SOURCE DATA —

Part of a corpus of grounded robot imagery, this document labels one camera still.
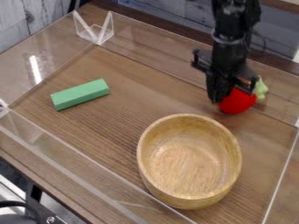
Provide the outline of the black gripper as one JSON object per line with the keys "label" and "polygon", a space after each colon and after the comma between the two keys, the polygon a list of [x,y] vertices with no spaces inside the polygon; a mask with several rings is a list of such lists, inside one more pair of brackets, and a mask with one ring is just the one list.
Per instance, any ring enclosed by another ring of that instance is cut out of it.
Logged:
{"label": "black gripper", "polygon": [[253,90],[257,74],[245,61],[233,62],[227,57],[216,56],[211,51],[195,49],[191,66],[205,74],[207,92],[212,103],[219,103],[240,82],[248,85],[248,91]]}

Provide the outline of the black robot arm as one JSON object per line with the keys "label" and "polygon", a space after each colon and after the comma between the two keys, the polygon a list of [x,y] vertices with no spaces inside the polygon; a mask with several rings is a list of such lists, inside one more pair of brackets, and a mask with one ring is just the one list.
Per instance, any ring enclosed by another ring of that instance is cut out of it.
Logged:
{"label": "black robot arm", "polygon": [[248,48],[260,21],[259,0],[211,0],[215,26],[212,50],[192,50],[191,66],[205,73],[207,93],[220,103],[237,88],[252,95],[259,76],[249,68]]}

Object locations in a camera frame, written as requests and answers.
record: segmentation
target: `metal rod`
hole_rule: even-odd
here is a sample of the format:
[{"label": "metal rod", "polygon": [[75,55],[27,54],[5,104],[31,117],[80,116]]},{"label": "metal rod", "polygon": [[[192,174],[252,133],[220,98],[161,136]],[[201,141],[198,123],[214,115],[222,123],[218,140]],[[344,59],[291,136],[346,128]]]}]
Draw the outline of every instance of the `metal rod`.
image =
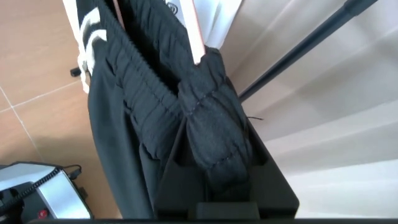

EXERCISE DETAILS —
Pictures are to be left out; all other data must be returned exactly.

RESULT BELOW —
Part of a corpus of grounded robot imagery, this document labels one camera still.
Provide the outline of the black gripper as one JSON object per line with the keys "label" and "polygon", a space after each colon and after the comma between the two keys, the polygon a list of [x,y] vertices with no spaces inside the polygon; a mask with several rings is a list of such lists, inside one more pair of brackets, and a mask with one ring is just the one list.
Per instance, any ring enclosed by another ring of that instance is cut out of it.
Logged:
{"label": "black gripper", "polygon": [[253,90],[257,74],[245,61],[233,62],[227,57],[216,56],[211,51],[195,49],[191,66],[205,74],[207,92],[212,103],[219,103],[240,82],[248,85],[248,91]]}

Provide the outline of the black robot arm as one JSON object per line with the keys "label" and "polygon", a space after each colon and after the comma between the two keys, the polygon a list of [x,y] vertices with no spaces inside the polygon; a mask with several rings is a list of such lists, inside one more pair of brackets, and a mask with one ring is just the one list.
Per instance, any ring enclosed by another ring of that instance is cut out of it.
Logged:
{"label": "black robot arm", "polygon": [[248,48],[260,21],[259,0],[211,0],[215,26],[212,50],[192,50],[191,66],[205,73],[207,93],[220,103],[237,88],[252,95],[259,76],[249,68]]}

Object locations in a camera frame, written as requests and answers.
record: segmentation
target: `metal rod`
hole_rule: even-odd
here is a sample of the format:
[{"label": "metal rod", "polygon": [[75,55],[27,54],[5,104],[31,117],[80,116]]},{"label": "metal rod", "polygon": [[[192,174],[252,133],[220,98],[161,136]],[[201,141],[198,123],[214,115],[222,123],[218,140]],[[344,59],[291,136],[346,128]]]}]
Draw the outline of every instance of the `metal rod`.
image =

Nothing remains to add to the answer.